* [WORK TO COMPLETE] Wherever a line of the listing holds the string "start", copy that line.

* [DATA BLOCK]
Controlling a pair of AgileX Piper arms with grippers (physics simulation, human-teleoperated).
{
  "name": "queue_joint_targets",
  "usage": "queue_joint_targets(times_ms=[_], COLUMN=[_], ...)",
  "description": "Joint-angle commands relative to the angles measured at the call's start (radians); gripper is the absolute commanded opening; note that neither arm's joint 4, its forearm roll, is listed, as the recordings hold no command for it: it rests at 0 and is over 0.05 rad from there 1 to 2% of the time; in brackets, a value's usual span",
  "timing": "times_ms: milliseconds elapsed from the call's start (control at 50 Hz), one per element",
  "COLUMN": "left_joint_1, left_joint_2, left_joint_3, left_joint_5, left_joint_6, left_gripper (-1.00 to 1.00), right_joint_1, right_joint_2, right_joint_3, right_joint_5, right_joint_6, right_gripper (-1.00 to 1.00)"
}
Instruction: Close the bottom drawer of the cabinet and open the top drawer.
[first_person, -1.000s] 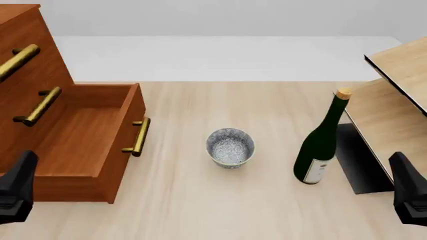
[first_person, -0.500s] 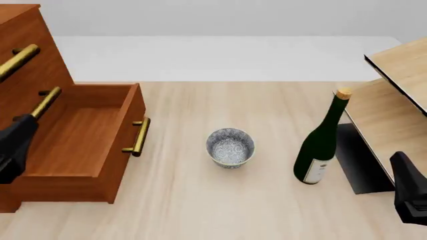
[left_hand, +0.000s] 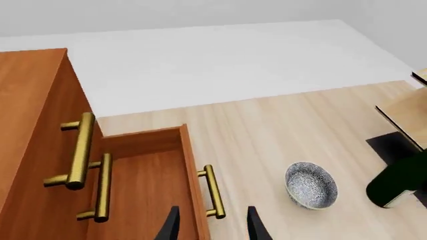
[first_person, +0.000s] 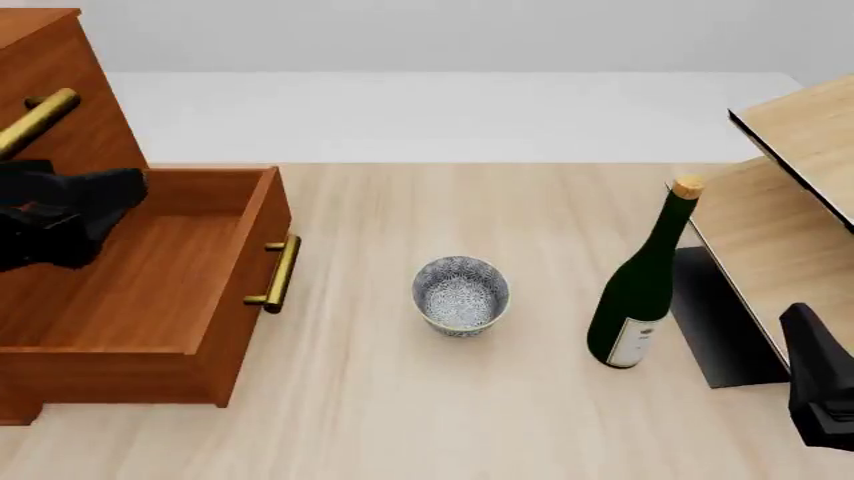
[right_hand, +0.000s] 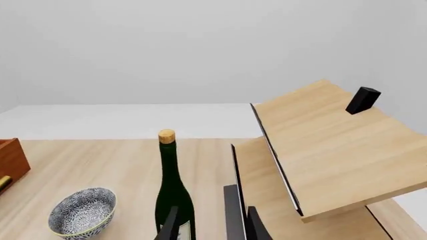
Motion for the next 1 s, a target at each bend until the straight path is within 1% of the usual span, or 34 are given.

* [RESPONSE TO THIS EXERCISE]
  "description": "Joint-angle commands relative to the angles measured at the call's start (radians); gripper is the absolute commanded opening; note that neither arm's joint 4, its forearm roll, is listed, as the recordings hold no command for it: it rests at 0 and is over 0.05 rad from there 1 to 2% of the time; in brackets, a value's usual span",
  "timing": "times_ms: milliseconds elapsed from the call's start (control at 50 Hz), one per element",

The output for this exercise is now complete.